A este nível, referem que os testes rápidos para os vários vírus respiratórios “seria importante para acelerar o fluxo dos doentes”.
Lembram que a população em geral é tendencialmente envelhecida e tem “múltiplas comorbilidades crónicas” e defendem a criação de planos de contingência elaborados com o envolvimento dos profissionais ‘no terreno’, com respostas planificadas para os vários cenários e com atribuição clara de funções e responsabilidades.
“Durante o inverno, os hospitais devem adotar uma lógica explícita sobre o que podem fazer e sobre aquilo que não farão. Não podem adiar tudo”, afirmam, sublinhando: ”É incongruente impedir os óbitos causados por epidemias em curso, quando um número elevado de outros doentes morre porque não obteve, atempadamente, cuidados médicos”.
Insistem na importância dos circuitos dentro das unidades de saúde, para “não deixar que a infeção tome conta do hospital”, de melhorar a qualidade do trabalho de equipa, através da partilha contínua da informação e decisão, e combater a fadiga e o ‘burnout’ nos profissionais de saúde, inovando procedimentos e alternando funções.
“A estrutura dos hospitais em silos estanques dedicados a órgãos ou sistemas é inadequada”, consideram ainda os especialistas, que sugerem uma organização que integre a gestão comum de camas, alegando que “ é mais flexível e adequada para responder à variabilidade da necessidade de camas de internamento”.
“É preciso colmatar os défices que persistem em alguns setores e captar para o SNS os recém-especialistas das especialidades que têm estado na linha da frente ou no seu apoio”, acrescentam, referindo-se sobretudo à Medicina Interna, Infeciologia, Pneumologia, Anestesiologia e Medicina Intensiva.
Contudo, dizem que, “em situações limite, todas as especialidades podem ser recrutadas, assim como os alunos de Medicina do sexto ano”.
O artigo lembra também que, uma vez que será imprevisível o impacto da ausência ao trabalho dos profissionais de saúde por motivo de doença, vai ser preciso reforçar os serviços de Saúde Ocupacional.
Defendem igualmente a ampliação dos programas de hospitalização domiciliária, que “evitam a admissão em enfermarias hospitalares de muitos doentes que podem ser tratados em casa por equipas hospitalares”.
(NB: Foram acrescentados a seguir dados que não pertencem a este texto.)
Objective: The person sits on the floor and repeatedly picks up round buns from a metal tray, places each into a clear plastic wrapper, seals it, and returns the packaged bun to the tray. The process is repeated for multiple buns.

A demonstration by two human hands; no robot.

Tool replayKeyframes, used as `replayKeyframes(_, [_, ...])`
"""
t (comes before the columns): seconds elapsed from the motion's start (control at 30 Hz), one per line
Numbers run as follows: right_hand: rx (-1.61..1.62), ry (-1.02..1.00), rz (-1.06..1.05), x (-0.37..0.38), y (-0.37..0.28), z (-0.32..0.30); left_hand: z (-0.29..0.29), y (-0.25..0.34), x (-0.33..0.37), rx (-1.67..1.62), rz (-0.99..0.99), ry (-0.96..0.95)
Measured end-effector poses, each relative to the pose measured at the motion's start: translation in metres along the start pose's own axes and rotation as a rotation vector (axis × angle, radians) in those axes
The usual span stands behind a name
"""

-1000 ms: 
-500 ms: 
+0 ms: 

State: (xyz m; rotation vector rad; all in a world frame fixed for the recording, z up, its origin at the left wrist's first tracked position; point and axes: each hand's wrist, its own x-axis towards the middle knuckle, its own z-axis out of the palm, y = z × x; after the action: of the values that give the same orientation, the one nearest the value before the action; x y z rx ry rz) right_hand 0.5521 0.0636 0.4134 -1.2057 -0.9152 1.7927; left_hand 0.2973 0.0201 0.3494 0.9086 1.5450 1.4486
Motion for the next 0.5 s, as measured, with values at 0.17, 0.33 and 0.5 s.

Para aumentar a capacidade de internamento, os especialistas dizem ser necessário “criar alternativas para acolher os doentes com alta clínica que permanecem nas enfermarias (em fevereiro de 2020 eram 1551), seja por motivos sociais ou à espera de vaga na Rede Nacional de Cuidados Continuados Integrados (RNCCI)”.
Alertam que os orçamentos-programa contratualizados com os hospitais estarem “ultrapassados pela paragem das atividades programadas” e sublinham: “O não cumprimento dos objetivos iniciais não pode comprometer o financiamento dos hospitais, que tiveram de incorrer em despesas extraordinárias”.